One may be incapacitated for work for being ill and presenting functional limitations that affect the work capacity preventing him/her from work. Psychosocial factors are decisive in the health of the population and therefore decisive in both the disease itself and in the fact of working population getting sick. These psychosocial factors are precipitating factors at the onset of disability. They are factors that keep the incapacity active which linked to the chronification of the incapacity processes they condition the poor response and the therapeutic adherence. They imply barriers to return to work, and may cause presenteeism (being present at work in poor conditions for fear of losing employment). Psychosocial factors are predictors of returning to work. Since they are initial factors to the declaration of the incapacity it is necessary to know them well to prevent the appearance and maintenance that determine a non-return labor or its postponement, either in the temporary or permanent incapacity. Psychosocial factors do not cause disability but can precipitate it, maintain it or modify it, ending up by conditioning the capacity / incapacity for work.
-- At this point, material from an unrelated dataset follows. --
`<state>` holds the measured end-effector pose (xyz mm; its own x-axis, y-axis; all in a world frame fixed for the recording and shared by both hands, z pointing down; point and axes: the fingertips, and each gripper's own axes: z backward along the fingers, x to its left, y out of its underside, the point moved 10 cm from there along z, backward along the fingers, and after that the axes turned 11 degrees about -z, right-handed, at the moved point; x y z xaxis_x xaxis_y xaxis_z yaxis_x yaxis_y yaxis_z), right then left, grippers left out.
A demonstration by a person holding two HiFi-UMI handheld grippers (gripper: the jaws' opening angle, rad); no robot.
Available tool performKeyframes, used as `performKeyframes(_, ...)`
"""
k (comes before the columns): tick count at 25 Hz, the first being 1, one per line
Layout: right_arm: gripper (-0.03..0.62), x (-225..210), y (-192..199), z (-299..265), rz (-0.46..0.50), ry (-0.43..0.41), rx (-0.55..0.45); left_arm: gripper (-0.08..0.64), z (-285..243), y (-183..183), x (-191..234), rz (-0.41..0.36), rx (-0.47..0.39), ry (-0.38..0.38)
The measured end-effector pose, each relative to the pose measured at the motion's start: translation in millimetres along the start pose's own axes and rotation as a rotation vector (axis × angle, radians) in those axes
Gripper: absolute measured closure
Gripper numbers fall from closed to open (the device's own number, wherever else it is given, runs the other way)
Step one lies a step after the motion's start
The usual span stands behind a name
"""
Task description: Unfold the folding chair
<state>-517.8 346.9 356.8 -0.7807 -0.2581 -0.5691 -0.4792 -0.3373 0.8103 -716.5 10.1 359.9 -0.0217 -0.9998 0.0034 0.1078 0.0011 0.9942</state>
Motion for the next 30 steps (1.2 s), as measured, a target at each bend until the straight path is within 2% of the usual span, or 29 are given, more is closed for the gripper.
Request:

Psychosocial factors were present in a significant 23% in a follow-up study of medical leave processes that reached up to 365 days.

Material and method:

the following bibliographic databases were searched up to May 2017: SciELO, PUBMED, as well as the psychosocial factors study appeared in low processes up to 365 days.

Conclusions:

The psychosocial factors are at the beginning of the sick leave as a preventive labor trigger of previous baseline situations. They are in the chronification process once the disability has occurred; they are in the patient’s perception of symptom persistence and poor response to treatment; they imply a perception of poor evolution of their incapacitation process, enhance the dysfunctional disabling and hinder the return to work. Unresolved and still returning to work will be cause of low work performance, being able to be determinant of “ineptitude overdue” and dismissed. For theses reasons it is important to early identify and prevent these psychosocial factors in order to reduce absenteeism due to disability.

The following measures will reduce the impact of psychological factors on temporary disability: acting on inadequate emotional responses through psychological care; taking an early attention to musculoskeletal and psychic processes; avoiding the waiting lists for the diagnostic tests and treatments; having a preventive consideration of return-to-work decisions; taking a partial incorporation to work (high partial fit note-certified sickness episodes) after incapacity; facilitating the work adaptation to the “overcoming attitude” of the returned worker; avoiding disputes reaching decisive agreements between medically discharged and unfit; providing flexible hours or reduced hours that favor family reconciliation; receiving social care benefits for the dependents or acutely ill family members’ attention; having a greater detection and protection of psychosocial factors at work and improving the organization, conditions and working climate promoting the satisfaction labor.

Keywords : psychosocial factors; return to work; work incapacity; predictive predictors; psychosocial risks.